Saviez-vous que… entre 1971 et 1975 les coûts de construction ont augmenté de 65 % pour les maisons unifamiliales et de 100 % pour les logements unifamiliaux.
Saviez-vous que… là où il y a de la pauvreté, le problème du logement est beaucoup plus aigu que la normale.
Saviez-vous que… il est très important de favoriser la connaissance mutuelle des locataires d’un même projet pour les aider à mieux percevoir leurs besoins communs, et ainsi, à mieux s’organiser entre eux.
Saviez-vous que… souvent les locataires des H.L.M. sont éloignés des services publics essentiels, et que 60 % d’entre eux ne possèdent pas d’auto.

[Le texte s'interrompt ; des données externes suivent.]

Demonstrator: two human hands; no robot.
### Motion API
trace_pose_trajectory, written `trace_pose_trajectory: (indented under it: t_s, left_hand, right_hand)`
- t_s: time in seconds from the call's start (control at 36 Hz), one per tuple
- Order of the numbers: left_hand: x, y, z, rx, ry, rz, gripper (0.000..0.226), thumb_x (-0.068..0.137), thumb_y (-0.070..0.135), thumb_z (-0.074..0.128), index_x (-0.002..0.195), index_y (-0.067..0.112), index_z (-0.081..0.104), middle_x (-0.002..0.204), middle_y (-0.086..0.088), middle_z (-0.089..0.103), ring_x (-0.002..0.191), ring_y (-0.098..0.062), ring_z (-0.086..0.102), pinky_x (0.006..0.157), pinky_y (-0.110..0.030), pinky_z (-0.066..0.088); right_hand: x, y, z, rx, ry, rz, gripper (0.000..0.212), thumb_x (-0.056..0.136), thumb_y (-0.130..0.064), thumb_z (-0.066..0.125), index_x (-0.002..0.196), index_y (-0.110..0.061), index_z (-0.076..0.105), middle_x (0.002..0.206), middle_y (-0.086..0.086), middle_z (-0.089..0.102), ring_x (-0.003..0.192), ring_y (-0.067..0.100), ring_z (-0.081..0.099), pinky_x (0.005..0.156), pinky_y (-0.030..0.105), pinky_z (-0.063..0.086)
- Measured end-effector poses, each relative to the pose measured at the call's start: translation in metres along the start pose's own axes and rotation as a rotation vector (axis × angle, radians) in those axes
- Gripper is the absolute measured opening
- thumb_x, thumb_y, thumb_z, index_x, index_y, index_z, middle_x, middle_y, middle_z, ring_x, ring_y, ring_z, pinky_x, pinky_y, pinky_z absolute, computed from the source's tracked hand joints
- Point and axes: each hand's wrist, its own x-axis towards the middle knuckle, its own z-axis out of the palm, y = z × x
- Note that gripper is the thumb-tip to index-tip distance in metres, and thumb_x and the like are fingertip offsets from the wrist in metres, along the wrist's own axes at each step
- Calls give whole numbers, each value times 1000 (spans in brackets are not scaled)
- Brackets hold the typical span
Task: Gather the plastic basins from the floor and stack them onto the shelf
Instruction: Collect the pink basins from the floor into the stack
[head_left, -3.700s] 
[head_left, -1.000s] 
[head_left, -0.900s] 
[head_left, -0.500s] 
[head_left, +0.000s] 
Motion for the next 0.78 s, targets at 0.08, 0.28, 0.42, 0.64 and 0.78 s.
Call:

Saviez-vous que… même si le droit à un logement convenable est reconnu chez nous, il est davantage considéré comme un symbole de réussite sociale et un bien de consommation : le propriétaire passe pour un noble, un type bien, alors que le locataire d’un taudis est perçu comme un indésirable.
Saviez-vous que… 50 % des locataires des H.L.M. auraient aimé être consultés avant la construction de nouveaux H.L.M.
Saviez-vous que… les municipalités se sont prévalues de la loi de la Société d’Hypothèque et de Logement (S.H.Q.) en adoptant des programmes municipaux d’habitation pour les individus et les familles à faible ou moyen revenu.
Saviez-vous que… des projets électoralement rentables pour les municipalités deviennent souvent objets de controverse.
Saviez-vous que… ces controverses sont alimentées par des préjugés comme ceux-ci : « Ce sont des loyers de pauvres », « On veut pas que nos enfants se mêlent à ceux des H.L.M. » etc.
Il ne faut pas penser que ces problèmes n’existent pas à Sherbrooke. Le fait suivant illustre d’ailleurs à quel point la fausse perception des H.L.M. est présente dans notre milieu. Un jour que des jeannettes vendaient des fleurs de porte à porte au profit de leur mouvement, la responsable du groupe dit à l’une d’elles qui se dirigeait vers le H.L.M. de la rue Dorion : « Ne va pas en vendre là, c’est rempli de monde dangereux ».